The vasodilator‐associated stimulated phosphoprotein (VASP) phosphorylation level is a highly specific method to assess P2Y12 receptor inhibition. Traditionally, VASP phosphorylation is analyzed by flow cytometry, which is laborious and restricted to specialized laboratories. Recently, a simple ELISA kit has been commercialized. The primary objective of this study was to compare the performance of VASP assessment by ELISA and flow cytometry in relation to functional platelet aggregation testing by Multiplate® whole‐blood aggregometry. Blood from 24 healthy volunteers was incubated with increasing concentration of a P2Y12 receptor inhibitor (AR‐C 66096). Platelet function testing was carried out simultaneously by Multiplate® aggregometry and by VASP assessment through ELISA and flow cytometry. As expected, increasing concentrations of the P2Y12 receptor inhibitor induced a proportional inhibition of platelet aggregation and P2Y12 receptor activation across the modalities.
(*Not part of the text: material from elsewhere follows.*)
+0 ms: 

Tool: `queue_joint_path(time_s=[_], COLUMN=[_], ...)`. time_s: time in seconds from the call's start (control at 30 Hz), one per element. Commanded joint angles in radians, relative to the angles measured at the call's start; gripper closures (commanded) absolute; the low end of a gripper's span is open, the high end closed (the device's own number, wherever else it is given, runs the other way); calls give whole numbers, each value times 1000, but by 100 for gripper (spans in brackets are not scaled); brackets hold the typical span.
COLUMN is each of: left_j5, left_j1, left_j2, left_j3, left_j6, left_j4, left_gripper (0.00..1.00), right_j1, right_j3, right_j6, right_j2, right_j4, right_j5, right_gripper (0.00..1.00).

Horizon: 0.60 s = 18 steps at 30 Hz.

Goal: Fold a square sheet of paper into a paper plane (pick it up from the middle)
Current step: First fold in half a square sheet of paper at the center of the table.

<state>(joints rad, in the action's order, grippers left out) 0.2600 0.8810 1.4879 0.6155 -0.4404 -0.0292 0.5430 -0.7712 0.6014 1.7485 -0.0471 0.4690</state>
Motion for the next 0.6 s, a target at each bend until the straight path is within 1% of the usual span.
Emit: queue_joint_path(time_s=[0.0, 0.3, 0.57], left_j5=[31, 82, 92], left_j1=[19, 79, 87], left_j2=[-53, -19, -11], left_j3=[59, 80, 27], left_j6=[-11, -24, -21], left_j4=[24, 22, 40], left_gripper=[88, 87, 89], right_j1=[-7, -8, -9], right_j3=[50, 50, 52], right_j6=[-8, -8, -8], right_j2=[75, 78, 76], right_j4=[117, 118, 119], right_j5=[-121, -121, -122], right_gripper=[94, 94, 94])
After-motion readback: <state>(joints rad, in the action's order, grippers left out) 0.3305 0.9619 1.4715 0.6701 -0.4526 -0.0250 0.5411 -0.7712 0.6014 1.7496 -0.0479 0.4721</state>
Platelet reactivity index values of both ELISA‐ and flow cytometry‐ based VASP assessment methods correlated strongly (r = 0.87, p < 0.0001) and showed minimal bias (1.05%). Correlation with Multiplate® was slightly higher for the flow cytometry‐based VASP assay (r = 0.79, p < 0.0001) than for the ELISA‐based assay (r = 0.69, p < 0.0001). Intraclass correlation (ICC) was moderate for all the assays tested (ICC between 0.62 and 0.84). However, categorization into low, optimal, or high platelet reactivity based on these assays was strongly concordant (κ between 0.86 and 0.92). In conclusion, the consensus‐recommended assays with their standardized cut‐offs should not be used interchangeably in multi‐center clinical studies but, rather, they should be standardized throughout sites.